SECTION 8.—REFUGES FOR THE CHILDREN OF THE STREETS.

For the waifs and strays of the streets of London much commiseration is expressed, and far more pity is deserved than is bestowed. We have no direct purpose of entering on a crusade on their behalf, apart from our attempt at changing the hearts and lives and improving the circumstances of their parents.

Our main hope for these wild, youthful, outcasts lies in this direction. If we can reach and benefit their guardians, morally and materially, we shall take the most effectual road to benefit the children themselves.

Still, a number of them will unavoidably be forced upon us; and we shall be quite prepared to accept the responsibility of dealing with them, calculating that our organisation will enable us to do so, not only with facility and efficiency, but with trifling cost to the public

To begin with, Children's Creches or Children's Day Homes would be established in the centres of every poor population, where for a small charge babies and young children can be taken care of in the day while the mothers are at work, instead of being left to the dangers of the thoroughfares or the almost greater peril of being burnt to death in their own miserable homes.

By this plan we shall not only be able to benefit the poor children, if in no other direction than that of soap and water and a little wholesome food, but exercise some humanising influence upon the mothers themselves.
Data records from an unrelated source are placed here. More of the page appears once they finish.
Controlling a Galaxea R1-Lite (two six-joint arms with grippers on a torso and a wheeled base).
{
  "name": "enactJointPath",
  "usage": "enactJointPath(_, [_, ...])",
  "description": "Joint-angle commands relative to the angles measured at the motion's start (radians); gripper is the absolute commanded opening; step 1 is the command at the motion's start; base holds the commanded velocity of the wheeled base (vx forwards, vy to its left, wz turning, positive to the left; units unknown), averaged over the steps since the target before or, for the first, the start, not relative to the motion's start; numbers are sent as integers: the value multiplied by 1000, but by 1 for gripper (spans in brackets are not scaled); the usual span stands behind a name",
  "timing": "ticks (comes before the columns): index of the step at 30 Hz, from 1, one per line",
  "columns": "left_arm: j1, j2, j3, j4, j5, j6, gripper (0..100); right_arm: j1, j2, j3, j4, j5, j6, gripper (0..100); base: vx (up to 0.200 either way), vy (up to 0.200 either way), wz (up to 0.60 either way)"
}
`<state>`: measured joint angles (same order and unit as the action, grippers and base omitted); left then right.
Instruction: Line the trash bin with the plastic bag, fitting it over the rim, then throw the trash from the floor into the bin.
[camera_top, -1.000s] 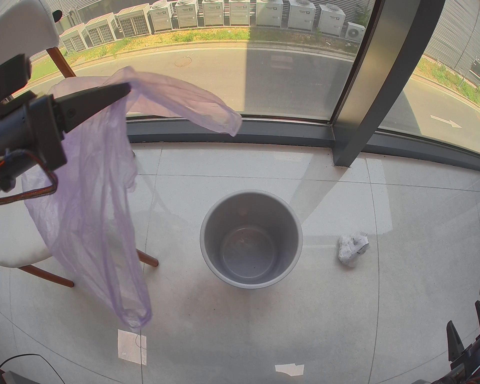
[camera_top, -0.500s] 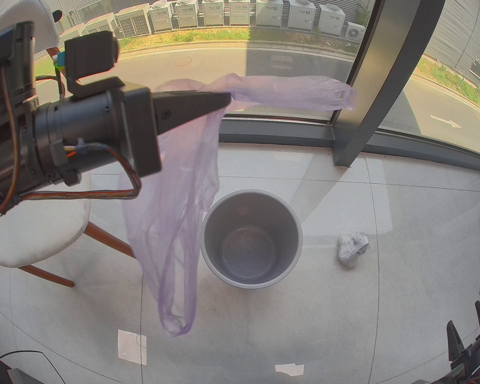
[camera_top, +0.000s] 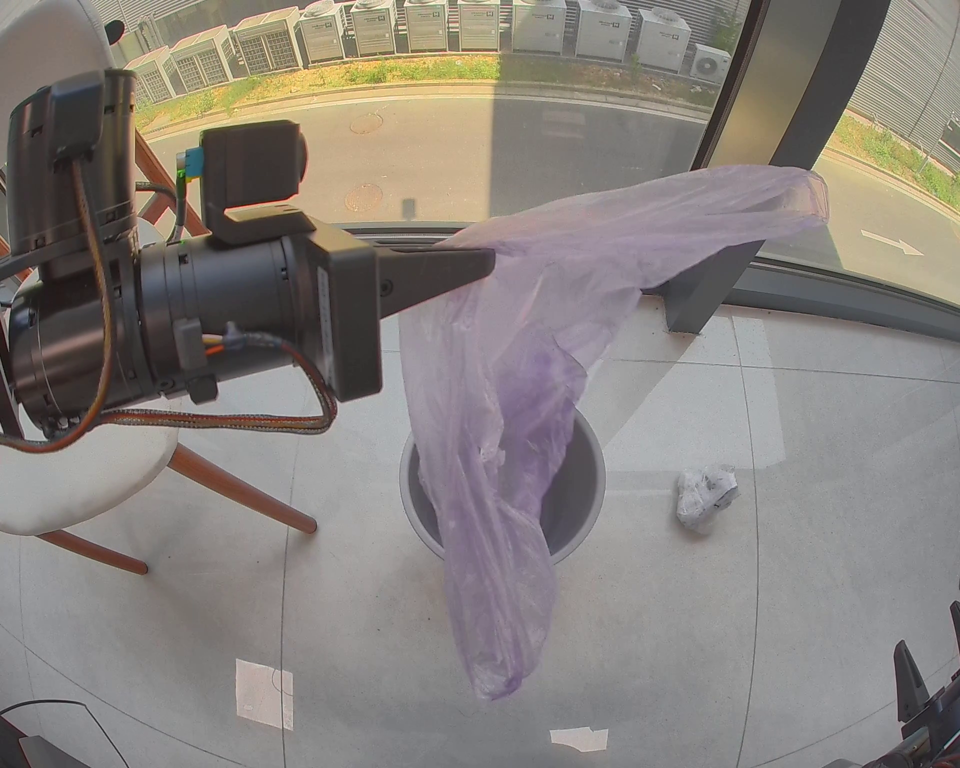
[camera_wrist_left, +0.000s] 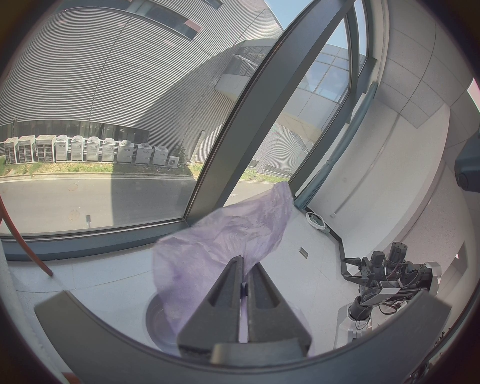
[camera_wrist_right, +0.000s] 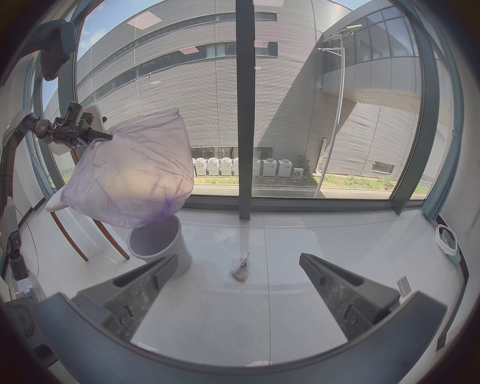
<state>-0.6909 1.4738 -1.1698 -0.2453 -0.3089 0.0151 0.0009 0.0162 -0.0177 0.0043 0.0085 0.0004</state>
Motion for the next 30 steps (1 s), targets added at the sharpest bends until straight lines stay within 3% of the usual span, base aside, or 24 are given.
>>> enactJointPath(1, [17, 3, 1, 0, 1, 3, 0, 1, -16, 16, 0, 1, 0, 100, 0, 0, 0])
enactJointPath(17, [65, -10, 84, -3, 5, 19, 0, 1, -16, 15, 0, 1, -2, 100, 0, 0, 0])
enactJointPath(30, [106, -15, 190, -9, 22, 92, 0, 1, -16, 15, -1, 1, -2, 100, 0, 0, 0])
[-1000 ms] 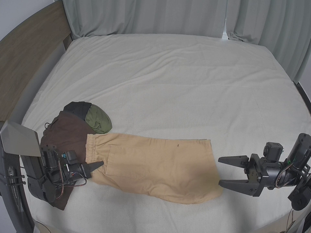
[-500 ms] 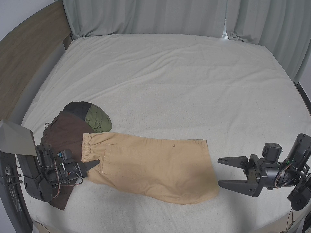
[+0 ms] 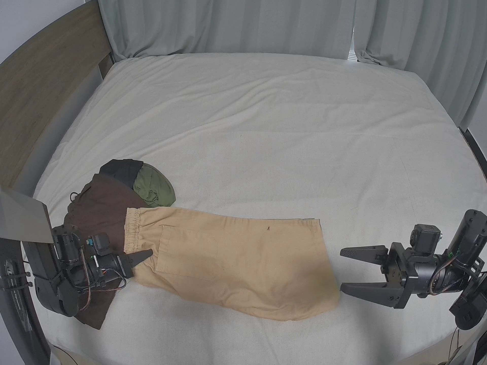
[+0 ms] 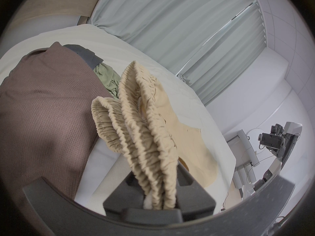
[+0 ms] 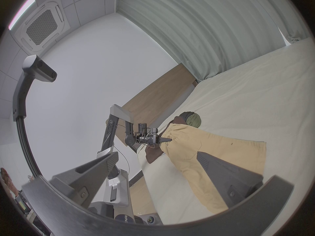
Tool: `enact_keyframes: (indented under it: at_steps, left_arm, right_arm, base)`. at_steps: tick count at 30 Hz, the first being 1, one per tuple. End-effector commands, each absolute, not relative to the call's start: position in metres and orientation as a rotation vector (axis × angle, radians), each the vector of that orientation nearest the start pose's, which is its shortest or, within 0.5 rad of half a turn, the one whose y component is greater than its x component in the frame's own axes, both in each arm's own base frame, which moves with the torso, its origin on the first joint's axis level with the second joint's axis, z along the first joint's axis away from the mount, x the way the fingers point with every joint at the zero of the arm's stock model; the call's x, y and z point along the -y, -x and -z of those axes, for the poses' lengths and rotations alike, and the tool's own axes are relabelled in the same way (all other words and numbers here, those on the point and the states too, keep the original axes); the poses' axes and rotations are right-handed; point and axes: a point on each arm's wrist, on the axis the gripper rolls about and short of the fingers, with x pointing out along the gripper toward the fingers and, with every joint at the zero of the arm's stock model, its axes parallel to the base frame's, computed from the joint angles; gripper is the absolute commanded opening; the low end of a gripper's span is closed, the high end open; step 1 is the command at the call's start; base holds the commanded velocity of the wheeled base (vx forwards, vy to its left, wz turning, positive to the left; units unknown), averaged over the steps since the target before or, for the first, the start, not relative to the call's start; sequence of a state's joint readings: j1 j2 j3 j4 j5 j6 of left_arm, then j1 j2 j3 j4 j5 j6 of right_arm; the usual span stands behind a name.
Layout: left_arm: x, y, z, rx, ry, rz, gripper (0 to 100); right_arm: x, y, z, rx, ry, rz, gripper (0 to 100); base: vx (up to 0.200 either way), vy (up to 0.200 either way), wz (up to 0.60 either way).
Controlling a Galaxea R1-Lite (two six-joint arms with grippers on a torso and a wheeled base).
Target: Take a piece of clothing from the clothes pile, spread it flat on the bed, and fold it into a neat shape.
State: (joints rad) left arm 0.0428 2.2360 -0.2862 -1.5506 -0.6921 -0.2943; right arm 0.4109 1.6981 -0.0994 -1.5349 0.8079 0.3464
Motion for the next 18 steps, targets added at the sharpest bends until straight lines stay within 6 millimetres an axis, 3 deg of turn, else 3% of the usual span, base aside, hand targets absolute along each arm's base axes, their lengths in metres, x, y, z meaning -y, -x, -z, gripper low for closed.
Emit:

On the Farm Colony, we should be able to deal with the infants from the Unions and other quarters. Our Cottage mothers, with two or three children of their own, would readily take in an extra one on the usual terms of boarding out children, and nothing would be more simple or easy for us than to set apart some trustworthy experienced dame to make a constant inspection as to whether the children placed out were enjoying the necessary conditions of health and general well-being. Here would be a Baby Farm carried on with the most favourable surroundings.